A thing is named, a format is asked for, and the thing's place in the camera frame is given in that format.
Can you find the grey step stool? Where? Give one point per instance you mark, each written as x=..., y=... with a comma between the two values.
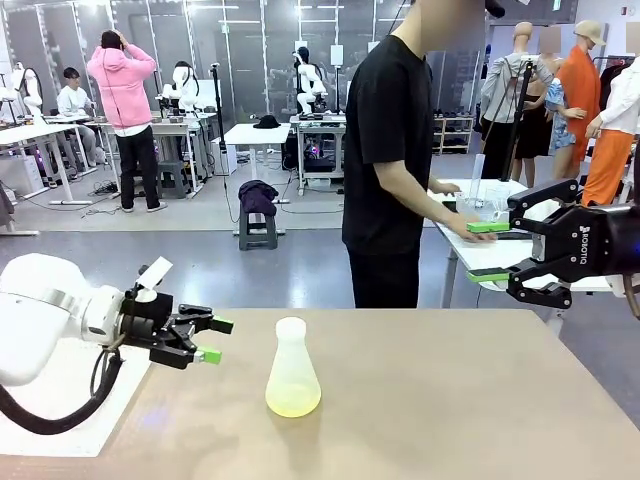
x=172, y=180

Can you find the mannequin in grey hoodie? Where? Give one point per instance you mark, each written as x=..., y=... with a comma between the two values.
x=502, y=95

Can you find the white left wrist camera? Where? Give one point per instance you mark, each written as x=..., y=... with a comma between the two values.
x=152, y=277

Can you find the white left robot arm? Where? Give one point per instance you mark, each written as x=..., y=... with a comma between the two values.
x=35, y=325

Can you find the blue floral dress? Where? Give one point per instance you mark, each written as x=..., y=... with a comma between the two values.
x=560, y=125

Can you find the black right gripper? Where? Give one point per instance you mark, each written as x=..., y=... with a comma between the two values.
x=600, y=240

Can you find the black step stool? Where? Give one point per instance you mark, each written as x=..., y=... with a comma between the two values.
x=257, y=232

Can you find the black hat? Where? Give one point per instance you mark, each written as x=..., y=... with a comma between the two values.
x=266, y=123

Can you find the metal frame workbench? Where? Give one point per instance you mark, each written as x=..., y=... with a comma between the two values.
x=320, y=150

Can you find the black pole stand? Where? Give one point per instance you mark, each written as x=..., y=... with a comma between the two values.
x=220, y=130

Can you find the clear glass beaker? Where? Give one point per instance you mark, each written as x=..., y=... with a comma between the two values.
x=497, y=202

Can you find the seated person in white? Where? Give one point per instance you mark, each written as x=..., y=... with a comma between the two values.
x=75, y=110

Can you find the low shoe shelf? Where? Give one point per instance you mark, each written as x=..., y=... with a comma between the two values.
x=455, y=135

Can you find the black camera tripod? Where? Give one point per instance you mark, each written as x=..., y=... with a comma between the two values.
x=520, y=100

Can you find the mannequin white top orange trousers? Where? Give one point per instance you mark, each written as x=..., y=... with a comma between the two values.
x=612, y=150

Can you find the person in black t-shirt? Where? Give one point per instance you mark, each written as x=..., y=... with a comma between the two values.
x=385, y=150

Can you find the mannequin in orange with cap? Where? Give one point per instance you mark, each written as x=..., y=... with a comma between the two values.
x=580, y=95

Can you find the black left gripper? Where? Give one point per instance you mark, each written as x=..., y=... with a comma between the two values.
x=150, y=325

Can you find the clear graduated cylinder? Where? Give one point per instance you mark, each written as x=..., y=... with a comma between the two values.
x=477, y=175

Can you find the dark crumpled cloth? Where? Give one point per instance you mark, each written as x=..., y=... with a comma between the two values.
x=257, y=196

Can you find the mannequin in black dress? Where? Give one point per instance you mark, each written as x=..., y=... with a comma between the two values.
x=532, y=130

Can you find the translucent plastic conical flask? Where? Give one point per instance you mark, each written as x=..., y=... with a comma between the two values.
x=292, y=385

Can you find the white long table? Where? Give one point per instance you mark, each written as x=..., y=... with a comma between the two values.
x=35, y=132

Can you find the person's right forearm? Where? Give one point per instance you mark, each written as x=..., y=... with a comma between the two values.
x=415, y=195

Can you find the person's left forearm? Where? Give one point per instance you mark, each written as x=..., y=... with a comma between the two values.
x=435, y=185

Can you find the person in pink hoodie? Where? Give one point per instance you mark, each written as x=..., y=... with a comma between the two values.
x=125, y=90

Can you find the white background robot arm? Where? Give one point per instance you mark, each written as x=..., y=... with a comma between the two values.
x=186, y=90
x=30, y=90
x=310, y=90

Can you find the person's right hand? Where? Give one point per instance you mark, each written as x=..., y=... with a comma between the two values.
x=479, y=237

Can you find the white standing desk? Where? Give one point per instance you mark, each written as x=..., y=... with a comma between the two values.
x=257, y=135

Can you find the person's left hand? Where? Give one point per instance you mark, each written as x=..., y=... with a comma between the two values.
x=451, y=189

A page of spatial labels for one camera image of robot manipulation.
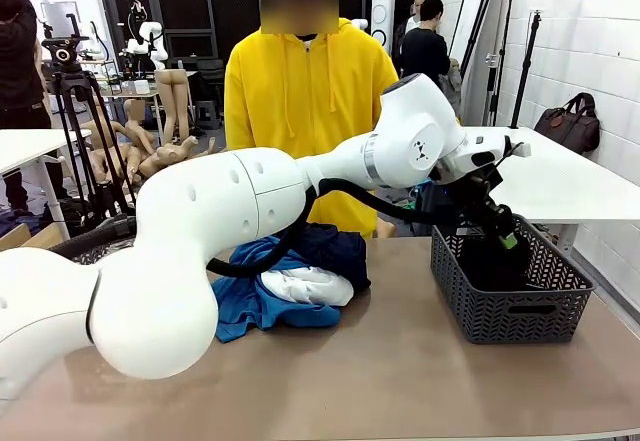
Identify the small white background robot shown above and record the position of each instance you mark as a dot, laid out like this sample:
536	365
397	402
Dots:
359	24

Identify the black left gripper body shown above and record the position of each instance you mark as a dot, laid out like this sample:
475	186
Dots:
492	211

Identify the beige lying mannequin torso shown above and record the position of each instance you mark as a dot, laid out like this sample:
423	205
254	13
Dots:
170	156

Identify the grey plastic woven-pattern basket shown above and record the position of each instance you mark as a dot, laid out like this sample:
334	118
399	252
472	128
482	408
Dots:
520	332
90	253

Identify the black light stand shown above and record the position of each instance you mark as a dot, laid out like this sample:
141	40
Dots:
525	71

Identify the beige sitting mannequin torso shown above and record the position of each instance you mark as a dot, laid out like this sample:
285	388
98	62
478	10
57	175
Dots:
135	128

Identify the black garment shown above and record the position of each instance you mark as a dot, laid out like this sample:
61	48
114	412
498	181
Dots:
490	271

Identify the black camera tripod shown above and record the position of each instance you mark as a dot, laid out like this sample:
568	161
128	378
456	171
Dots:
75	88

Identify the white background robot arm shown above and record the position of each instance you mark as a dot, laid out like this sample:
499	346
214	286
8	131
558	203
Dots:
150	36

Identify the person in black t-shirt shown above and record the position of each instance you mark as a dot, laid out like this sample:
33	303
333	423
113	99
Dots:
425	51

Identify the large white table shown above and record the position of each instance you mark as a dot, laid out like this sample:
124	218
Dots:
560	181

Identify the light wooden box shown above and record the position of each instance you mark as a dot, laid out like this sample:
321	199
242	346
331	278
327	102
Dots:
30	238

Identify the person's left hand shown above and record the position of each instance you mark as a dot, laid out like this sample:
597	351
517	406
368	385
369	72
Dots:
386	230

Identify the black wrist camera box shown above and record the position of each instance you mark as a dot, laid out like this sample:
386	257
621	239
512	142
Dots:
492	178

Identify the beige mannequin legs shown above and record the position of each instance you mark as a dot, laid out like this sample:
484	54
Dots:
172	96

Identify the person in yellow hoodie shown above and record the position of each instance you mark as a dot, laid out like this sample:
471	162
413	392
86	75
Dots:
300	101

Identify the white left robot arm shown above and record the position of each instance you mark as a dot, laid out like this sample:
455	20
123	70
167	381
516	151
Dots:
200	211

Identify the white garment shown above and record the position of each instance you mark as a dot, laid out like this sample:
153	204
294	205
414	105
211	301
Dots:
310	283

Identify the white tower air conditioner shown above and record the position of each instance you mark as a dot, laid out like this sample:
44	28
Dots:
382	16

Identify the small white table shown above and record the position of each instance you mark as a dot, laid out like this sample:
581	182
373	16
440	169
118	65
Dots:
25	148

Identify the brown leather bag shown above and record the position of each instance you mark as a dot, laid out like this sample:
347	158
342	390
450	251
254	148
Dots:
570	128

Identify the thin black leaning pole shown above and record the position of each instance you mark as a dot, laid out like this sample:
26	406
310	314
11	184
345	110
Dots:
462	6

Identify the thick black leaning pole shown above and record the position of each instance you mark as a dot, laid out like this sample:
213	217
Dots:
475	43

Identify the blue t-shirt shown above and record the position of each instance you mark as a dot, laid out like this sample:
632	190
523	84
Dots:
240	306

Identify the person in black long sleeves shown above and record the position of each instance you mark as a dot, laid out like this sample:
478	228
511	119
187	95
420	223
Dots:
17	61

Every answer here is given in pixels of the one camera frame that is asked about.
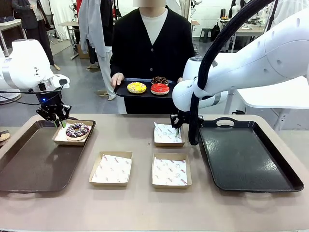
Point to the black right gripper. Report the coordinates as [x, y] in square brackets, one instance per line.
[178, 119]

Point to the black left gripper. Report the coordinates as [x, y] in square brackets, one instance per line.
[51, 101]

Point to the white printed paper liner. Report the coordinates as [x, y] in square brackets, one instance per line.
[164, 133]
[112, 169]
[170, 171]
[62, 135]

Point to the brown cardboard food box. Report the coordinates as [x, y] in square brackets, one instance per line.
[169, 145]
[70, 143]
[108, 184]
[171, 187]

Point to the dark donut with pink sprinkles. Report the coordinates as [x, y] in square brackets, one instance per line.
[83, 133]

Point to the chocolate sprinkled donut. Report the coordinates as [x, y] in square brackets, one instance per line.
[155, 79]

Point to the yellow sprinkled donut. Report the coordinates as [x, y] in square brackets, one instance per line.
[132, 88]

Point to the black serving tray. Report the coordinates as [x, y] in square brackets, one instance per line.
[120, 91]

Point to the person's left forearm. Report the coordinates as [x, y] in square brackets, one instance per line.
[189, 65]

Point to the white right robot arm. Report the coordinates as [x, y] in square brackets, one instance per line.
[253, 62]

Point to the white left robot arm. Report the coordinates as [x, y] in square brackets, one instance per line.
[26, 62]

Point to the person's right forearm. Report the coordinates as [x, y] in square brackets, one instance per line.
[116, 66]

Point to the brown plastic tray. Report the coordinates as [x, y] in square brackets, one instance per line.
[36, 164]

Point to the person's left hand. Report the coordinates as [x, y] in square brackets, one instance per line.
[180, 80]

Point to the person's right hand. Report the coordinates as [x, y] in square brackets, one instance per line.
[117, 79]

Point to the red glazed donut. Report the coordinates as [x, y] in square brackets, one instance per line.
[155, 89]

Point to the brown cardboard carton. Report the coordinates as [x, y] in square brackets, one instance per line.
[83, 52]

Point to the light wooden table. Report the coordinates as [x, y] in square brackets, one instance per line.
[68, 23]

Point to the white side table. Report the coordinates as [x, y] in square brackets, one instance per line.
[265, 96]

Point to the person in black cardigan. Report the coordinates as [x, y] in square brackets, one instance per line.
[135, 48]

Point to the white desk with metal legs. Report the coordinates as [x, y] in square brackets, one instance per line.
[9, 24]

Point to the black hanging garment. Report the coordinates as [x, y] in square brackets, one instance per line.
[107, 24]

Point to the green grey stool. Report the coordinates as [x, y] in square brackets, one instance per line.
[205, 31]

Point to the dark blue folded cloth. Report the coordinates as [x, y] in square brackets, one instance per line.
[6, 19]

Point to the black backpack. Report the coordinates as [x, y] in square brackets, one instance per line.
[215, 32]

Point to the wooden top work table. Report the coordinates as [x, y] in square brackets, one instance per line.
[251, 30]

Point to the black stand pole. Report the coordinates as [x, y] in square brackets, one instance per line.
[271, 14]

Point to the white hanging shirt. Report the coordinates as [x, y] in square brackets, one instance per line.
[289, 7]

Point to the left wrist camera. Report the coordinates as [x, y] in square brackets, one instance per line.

■ ■ ■ ■ ■

* [Try it]:
Please return every line in the data that includes the string "asked".

* [Answer box]:
A thing is named, a format is asked for, and the thing's place in the camera frame is given in that format.
Every answer here is given in pixels of the one camera frame that is asked about.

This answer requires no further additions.